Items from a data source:

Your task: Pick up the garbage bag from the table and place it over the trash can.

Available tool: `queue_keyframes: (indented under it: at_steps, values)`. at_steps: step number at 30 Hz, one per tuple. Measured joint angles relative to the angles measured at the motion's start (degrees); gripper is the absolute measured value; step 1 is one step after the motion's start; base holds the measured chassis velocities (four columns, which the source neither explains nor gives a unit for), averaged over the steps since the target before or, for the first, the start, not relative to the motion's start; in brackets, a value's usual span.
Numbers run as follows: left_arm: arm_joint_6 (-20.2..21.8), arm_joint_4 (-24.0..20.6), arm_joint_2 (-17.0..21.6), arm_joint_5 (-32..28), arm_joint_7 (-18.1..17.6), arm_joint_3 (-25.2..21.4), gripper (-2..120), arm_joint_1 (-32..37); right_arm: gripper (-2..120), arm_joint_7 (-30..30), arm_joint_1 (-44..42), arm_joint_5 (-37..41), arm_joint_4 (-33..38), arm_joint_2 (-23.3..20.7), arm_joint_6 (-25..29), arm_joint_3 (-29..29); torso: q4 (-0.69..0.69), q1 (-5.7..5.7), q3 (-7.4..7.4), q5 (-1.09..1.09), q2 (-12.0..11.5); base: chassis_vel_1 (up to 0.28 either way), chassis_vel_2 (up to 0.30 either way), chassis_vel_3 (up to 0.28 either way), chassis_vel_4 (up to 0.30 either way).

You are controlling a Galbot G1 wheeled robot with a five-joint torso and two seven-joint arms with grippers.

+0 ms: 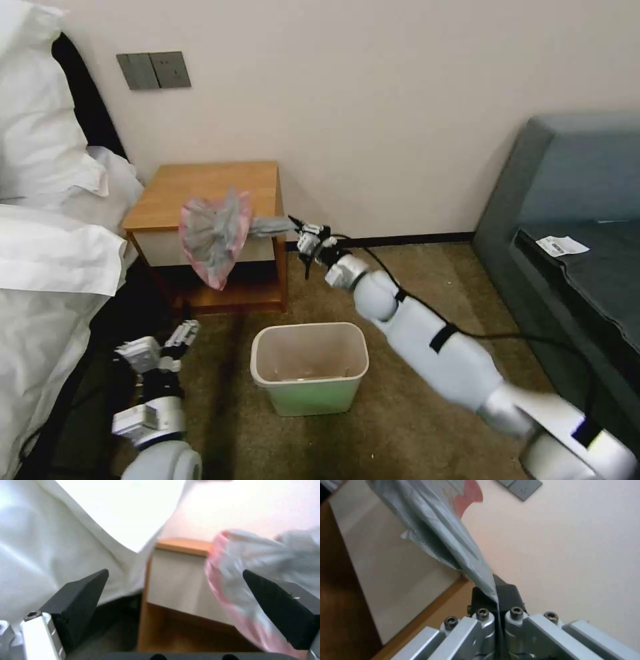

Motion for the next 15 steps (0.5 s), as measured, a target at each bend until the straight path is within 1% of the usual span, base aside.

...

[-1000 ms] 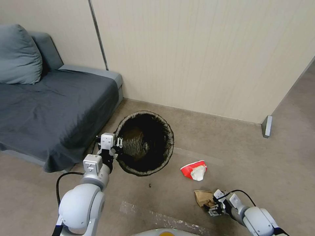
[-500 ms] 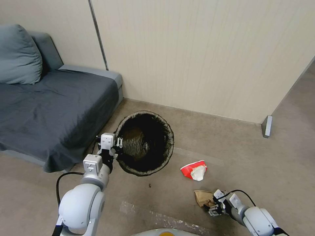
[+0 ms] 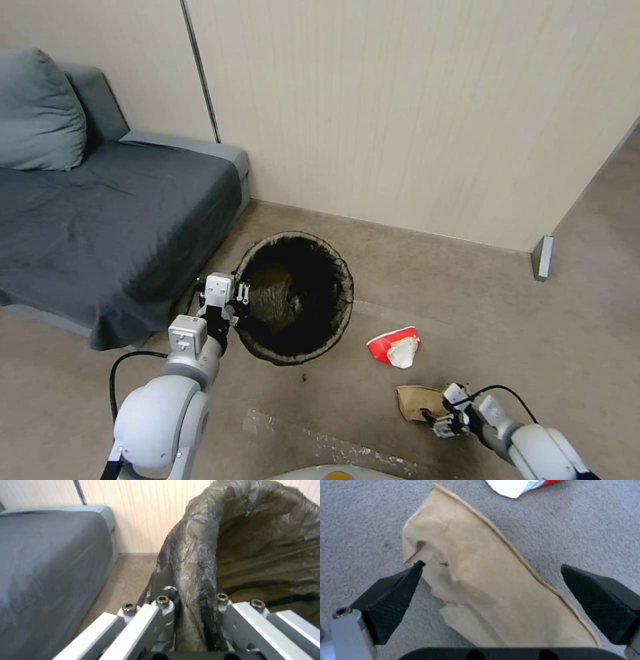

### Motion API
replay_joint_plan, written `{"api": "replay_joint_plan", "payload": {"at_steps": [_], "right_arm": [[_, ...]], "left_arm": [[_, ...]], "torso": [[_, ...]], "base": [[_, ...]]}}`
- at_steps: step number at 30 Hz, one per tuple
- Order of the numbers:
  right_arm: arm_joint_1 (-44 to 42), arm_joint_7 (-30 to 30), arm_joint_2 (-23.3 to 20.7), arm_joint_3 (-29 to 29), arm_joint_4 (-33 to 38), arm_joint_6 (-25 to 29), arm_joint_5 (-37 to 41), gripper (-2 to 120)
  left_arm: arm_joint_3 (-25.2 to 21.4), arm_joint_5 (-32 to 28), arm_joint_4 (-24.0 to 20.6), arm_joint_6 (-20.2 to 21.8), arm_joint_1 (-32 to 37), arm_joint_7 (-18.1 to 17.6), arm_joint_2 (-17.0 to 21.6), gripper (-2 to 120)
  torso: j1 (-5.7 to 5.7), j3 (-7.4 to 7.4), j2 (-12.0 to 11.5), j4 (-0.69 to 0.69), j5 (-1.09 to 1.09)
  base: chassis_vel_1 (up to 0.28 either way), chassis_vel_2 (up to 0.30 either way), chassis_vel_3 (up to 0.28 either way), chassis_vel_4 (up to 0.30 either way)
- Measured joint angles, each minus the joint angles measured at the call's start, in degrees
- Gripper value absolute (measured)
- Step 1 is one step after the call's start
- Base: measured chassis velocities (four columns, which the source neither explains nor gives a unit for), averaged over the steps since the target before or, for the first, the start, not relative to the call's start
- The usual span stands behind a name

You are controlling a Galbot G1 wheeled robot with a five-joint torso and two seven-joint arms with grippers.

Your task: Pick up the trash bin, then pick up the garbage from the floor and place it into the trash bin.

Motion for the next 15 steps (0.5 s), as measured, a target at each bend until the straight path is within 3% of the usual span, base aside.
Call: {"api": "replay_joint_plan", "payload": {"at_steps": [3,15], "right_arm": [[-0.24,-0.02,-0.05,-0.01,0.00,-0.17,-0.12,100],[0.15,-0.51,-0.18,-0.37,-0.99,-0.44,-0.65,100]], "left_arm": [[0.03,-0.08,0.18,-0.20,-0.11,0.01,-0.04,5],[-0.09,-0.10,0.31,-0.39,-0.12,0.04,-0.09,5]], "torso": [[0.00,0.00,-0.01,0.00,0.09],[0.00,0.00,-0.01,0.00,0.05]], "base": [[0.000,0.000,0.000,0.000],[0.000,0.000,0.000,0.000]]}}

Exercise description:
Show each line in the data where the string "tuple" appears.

Answer below:
Available tool: `queue_keyframes: (indented under it: at_steps, values)`. at_steps: step number at 30 Hz, one per tuple. Measured joint angles relative to the angles measured at the motion's start (degrees); gripper is the absolute measured value; step 1 is one step after the motion's start; base holds the measured chassis velocities (four columns, which the source neither explains nor gives a unit for), averaged over the steps since the target before or, for the first, the start, not relative to the motion's start; in brackets, a value's usual span.
- at_steps: step number at 30 Hz, one per tuple

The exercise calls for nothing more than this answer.